> **Exercise**
Every line of the listing below is to be duplicated exactly, with the pictures left out.

> **Data section**
══════════════════════════════

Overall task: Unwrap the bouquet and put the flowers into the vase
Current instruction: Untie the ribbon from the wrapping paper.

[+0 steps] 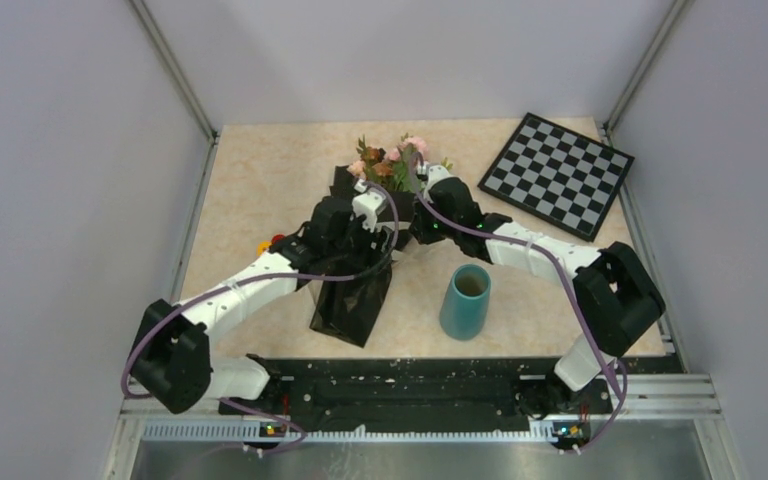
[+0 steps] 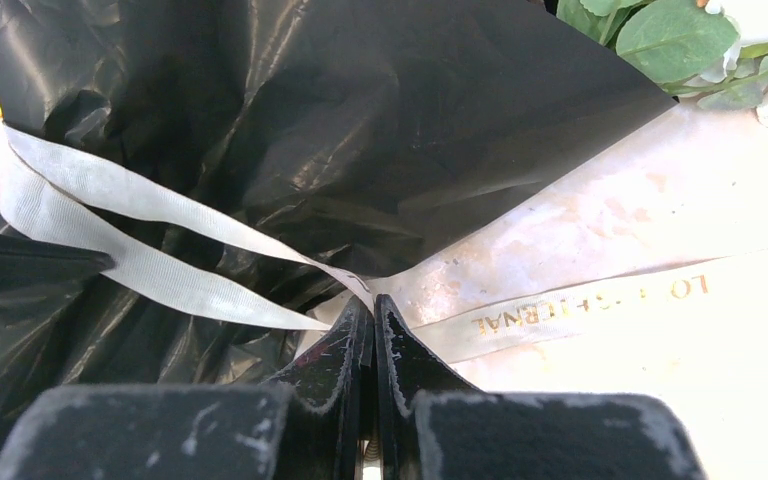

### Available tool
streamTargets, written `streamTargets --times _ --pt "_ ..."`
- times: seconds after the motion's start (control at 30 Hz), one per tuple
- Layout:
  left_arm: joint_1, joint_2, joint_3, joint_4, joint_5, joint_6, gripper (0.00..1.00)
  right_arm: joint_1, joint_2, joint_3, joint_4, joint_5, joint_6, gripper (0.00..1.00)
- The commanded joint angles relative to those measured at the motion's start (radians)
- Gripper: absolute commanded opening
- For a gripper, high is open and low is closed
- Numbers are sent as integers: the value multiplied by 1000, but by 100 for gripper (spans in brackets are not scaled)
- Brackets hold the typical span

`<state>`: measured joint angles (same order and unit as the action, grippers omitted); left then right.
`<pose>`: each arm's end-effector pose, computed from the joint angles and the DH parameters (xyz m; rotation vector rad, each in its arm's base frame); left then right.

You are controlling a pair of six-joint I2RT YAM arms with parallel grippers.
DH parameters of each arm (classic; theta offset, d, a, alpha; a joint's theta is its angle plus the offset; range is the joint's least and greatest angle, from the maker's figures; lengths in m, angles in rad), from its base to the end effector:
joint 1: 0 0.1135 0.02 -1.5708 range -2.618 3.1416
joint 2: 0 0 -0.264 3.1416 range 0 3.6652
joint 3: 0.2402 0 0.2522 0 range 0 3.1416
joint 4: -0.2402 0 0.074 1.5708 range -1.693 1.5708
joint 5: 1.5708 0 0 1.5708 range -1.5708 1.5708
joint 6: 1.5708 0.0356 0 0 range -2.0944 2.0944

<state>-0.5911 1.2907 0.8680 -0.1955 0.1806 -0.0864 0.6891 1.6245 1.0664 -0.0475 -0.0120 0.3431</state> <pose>0.2321 -0.1635 0.2583 0.6591 2.1380 -0.5740 0.2805 0.2317 0.2359 -0.3925 2.2051 0.5908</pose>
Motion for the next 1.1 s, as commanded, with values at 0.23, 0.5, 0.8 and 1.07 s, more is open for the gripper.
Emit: streamTargets --times 0.23,0.5,0.8,1.07 --pt "-55 115 68 33 -169 177 82 -28 -48 -13 41 -64 30 1" --pt "-71 168 83 30 -231 219 86 -38 -43 -17 41 -77 32 1" --pt "-80 179 83 51 -301 194 62 -42 -44 -20 41 -77 33 1" --pt "-82 145 55 101 -290 154 45 -42 -44 -24 41 -75 37 1"
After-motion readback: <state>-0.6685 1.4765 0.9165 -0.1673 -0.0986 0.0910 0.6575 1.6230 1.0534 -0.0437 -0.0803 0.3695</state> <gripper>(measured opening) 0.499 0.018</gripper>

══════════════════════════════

> **Answer section**
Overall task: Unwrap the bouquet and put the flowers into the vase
Current instruction: Untie the ribbon from the wrapping paper.

[+0 steps] 
[+0 steps] 

### Available tool
streamTargets, written `streamTargets --times _ --pt "_ ..."`
- times: seconds after the motion's start (control at 30 Hz), one per tuple
- Layout:
  left_arm: joint_1, joint_2, joint_3, joint_4, joint_5, joint_6, gripper (0.00..1.00)
  right_arm: joint_1, joint_2, joint_3, joint_4, joint_5, joint_6, gripper (0.00..1.00)
- The commanded joint angles relative to those measured at the motion's start (radians)
- Gripper: absolute commanded opening
- For a gripper, high is open and low is closed
- Numbers are sent as integers: the value multiplied by 1000, but by 100 for gripper (spans in brackets are not scaled)
- Brackets hold the typical span

`<state>`: measured joint angles (same order and unit as the action, grippers omitted); left then right.
`<pose>`: each arm's end-effector pose, computed from the joint angles and the DH parameters (xyz m; rotation vector rad, each in its arm's base frame); left then right.

You are controlling a pair of six-joint I2RT YAM arms with parallel grippers.
DH parameters of each arm (classic; theta offset, d, a, alpha; a joint's theta is its angle plus the offset; range is the joint's least and greatest angle, from the maker's figures; lengths in m, angles in rad), from its base to the end effector:
joint 1: 0 0.1135 0.02 -1.5708 range -2.618 3.1416
joint 2: 0 0 -0.264 3.1416 range 0 3.6652
joint 3: 0.2402 0 0.2522 0 range 0 3.1416
joint 4: -0.2402 0 0.074 1.5708 range -1.693 1.5708
joint 5: 1.5708 0 0 1.5708 range -1.5708 1.5708
joint 6: 1.5708 0.0356 0 0 range -2.0944 2.0944

<state>-0.5911 1.2907 0.8680 -0.1955 0.1806 -0.0864 0.6891 1.6245 1.0664 -0.0475 -0.0120 0.3431</state> <pose>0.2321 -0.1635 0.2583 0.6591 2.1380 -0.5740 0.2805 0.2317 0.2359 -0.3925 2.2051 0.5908</pose>
Motion for the next 1.1 s, as commanded, with values at 0.23, 0.5, 0.8 and 1.07 s, more is open for the gripper.
Emit: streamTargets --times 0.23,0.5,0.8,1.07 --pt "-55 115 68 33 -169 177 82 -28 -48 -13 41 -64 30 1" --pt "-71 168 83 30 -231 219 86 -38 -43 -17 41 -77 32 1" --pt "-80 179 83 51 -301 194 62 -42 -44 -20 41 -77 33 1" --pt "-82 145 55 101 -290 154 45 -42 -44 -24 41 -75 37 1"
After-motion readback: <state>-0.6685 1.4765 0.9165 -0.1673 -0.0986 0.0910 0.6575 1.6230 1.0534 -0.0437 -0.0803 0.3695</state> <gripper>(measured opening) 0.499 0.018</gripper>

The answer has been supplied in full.